- [Aim of the task] Pick out every line of the entries below where "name" occurs, and copy those lines.

- [Record excerpts]
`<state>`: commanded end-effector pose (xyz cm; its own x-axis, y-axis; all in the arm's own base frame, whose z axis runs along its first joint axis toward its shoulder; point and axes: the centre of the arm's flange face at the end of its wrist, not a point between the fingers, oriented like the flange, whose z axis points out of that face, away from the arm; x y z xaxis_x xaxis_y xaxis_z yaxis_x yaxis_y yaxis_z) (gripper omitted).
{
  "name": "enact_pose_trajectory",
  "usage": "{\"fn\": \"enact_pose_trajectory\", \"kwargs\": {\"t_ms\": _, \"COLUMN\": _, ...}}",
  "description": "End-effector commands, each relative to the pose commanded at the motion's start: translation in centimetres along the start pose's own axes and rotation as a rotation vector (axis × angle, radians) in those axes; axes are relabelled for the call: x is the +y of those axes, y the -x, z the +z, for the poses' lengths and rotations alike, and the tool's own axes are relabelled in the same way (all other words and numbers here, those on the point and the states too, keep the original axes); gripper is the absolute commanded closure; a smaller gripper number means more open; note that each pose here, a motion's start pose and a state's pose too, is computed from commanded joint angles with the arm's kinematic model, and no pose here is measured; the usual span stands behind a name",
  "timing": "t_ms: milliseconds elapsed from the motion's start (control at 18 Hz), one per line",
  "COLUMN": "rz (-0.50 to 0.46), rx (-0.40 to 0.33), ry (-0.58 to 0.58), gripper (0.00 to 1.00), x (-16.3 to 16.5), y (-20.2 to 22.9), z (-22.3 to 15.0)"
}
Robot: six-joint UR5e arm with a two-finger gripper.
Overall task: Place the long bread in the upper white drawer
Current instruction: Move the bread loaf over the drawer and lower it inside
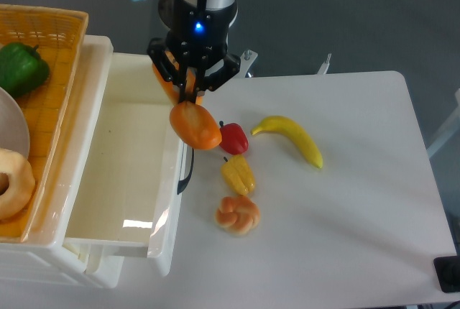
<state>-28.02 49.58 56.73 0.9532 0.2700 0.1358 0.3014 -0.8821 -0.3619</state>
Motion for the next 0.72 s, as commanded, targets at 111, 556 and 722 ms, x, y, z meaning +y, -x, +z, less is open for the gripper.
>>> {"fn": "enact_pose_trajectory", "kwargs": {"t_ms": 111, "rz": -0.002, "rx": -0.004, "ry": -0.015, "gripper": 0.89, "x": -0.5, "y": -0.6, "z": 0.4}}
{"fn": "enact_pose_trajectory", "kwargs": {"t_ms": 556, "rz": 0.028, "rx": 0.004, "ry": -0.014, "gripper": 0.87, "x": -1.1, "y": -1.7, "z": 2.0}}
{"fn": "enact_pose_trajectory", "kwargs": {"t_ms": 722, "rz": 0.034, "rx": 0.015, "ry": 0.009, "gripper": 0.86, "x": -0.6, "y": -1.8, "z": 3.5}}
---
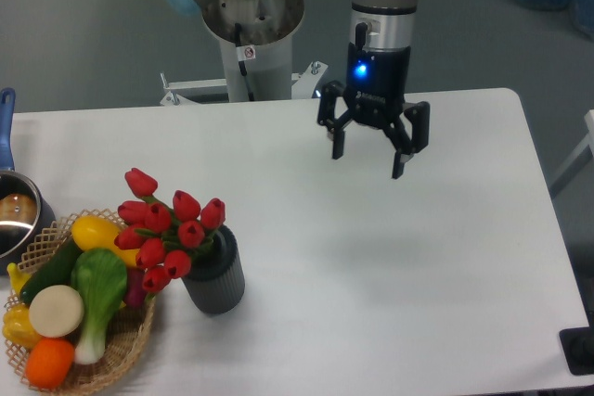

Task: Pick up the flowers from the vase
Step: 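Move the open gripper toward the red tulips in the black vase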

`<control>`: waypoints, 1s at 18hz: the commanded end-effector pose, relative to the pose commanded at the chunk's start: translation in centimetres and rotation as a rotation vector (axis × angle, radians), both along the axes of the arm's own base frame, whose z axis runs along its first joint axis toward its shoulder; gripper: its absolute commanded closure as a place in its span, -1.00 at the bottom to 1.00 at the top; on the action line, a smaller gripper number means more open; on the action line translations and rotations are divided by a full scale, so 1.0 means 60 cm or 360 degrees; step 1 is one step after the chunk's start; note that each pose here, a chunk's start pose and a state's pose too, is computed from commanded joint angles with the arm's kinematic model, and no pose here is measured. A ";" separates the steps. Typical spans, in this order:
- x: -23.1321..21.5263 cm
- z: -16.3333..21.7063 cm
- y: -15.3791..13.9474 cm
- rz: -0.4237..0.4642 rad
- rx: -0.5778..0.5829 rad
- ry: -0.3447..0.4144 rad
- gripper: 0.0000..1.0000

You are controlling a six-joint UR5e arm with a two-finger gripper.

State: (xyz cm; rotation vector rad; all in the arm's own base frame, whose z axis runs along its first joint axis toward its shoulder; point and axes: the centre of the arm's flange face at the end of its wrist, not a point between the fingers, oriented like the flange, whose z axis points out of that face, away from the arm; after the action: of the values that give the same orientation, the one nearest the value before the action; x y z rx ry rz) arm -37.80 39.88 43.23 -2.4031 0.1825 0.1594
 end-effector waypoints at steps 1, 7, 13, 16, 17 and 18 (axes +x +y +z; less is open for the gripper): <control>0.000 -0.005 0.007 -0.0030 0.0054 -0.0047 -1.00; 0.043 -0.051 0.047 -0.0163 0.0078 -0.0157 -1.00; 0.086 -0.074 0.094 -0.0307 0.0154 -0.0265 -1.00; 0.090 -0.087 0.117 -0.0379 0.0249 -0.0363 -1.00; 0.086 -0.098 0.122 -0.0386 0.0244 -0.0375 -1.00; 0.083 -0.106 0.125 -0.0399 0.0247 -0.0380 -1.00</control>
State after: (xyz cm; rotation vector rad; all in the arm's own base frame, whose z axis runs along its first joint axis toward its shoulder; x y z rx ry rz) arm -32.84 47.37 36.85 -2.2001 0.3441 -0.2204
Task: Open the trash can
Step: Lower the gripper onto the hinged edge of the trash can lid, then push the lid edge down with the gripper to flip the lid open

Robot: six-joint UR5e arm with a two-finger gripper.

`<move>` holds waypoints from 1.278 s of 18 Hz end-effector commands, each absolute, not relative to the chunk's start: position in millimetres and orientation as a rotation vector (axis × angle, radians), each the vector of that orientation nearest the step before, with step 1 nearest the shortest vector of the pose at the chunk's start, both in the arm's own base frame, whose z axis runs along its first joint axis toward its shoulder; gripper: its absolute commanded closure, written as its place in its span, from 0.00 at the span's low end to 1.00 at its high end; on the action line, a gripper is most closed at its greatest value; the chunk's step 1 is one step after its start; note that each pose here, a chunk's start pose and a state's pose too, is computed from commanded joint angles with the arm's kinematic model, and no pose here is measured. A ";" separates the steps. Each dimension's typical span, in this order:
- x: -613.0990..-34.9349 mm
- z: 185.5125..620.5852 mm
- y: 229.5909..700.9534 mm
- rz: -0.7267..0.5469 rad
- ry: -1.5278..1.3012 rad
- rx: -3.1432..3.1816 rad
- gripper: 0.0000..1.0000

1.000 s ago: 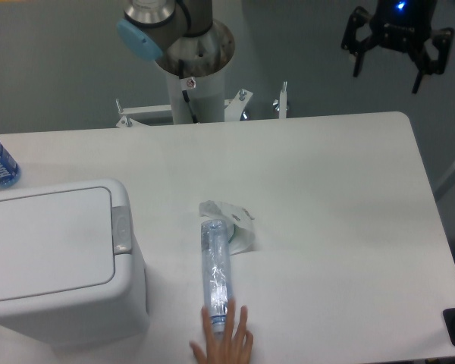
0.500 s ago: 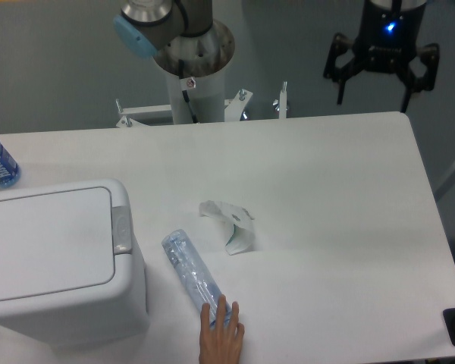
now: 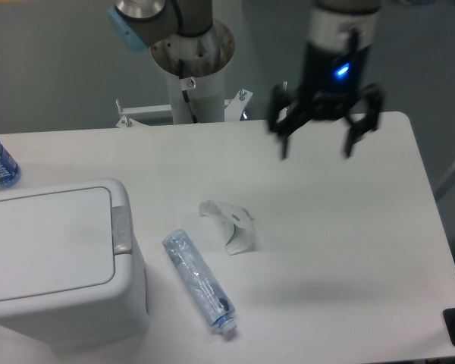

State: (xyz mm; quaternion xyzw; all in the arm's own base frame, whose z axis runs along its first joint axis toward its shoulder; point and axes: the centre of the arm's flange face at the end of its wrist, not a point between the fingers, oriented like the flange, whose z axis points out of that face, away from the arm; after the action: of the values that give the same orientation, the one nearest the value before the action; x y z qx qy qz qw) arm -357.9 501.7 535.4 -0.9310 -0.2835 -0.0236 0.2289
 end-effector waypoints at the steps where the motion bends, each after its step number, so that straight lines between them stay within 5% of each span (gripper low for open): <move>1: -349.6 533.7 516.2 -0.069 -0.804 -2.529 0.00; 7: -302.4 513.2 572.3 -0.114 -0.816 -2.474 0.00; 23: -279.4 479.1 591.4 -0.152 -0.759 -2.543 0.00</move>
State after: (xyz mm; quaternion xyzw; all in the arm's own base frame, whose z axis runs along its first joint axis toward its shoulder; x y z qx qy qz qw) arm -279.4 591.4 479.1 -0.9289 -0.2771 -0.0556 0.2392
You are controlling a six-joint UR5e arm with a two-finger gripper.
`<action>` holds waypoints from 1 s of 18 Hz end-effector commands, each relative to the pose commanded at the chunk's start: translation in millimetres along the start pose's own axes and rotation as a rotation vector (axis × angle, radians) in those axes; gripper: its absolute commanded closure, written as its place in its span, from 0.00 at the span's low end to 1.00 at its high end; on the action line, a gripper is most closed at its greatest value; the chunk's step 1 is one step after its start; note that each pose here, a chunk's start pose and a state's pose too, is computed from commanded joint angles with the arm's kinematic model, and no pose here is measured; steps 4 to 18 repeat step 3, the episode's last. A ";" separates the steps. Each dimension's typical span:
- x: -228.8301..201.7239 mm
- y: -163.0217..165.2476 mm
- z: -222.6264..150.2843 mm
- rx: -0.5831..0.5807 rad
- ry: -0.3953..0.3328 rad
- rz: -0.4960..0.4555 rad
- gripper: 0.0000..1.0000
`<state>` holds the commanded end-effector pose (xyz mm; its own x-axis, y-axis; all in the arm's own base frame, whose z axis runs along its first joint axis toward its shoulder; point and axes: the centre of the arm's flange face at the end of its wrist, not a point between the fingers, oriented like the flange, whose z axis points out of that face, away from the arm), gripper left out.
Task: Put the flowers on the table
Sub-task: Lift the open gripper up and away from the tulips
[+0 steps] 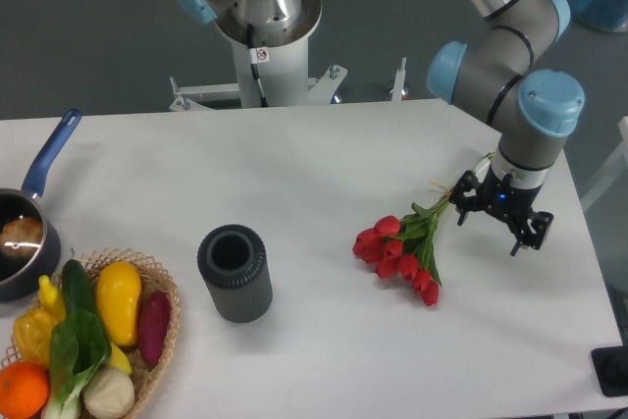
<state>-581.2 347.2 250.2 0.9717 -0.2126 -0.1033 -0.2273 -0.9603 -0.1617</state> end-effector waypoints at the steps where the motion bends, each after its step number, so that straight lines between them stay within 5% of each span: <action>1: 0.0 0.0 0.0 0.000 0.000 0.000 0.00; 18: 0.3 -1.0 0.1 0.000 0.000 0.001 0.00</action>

- [Reply]
  "name": "enact_pose_trajectory",
  "description": "End-effector commands, each relative to the pose commanded at the motion's start: translation in centimetres along the start pose's own axes and rotation as a rotation vector (axis × angle, radians) in those axes; axes are relabelled for the call: x is the +y of those axes, y the -x, z the +z, for the poses' lengths and rotations alike, and the tool's own axes are relabelled in the same way (all other words and numbers here, those on the point and the states too, keep the original axes); gripper is the absolute commanded closure; a smaller gripper number means more open; note that each pose here, a motion's start pose and a state's pose too, is computed from commanded joint angles with the arm's kinematic model, and no pose here is measured; the usual span stands behind a name",

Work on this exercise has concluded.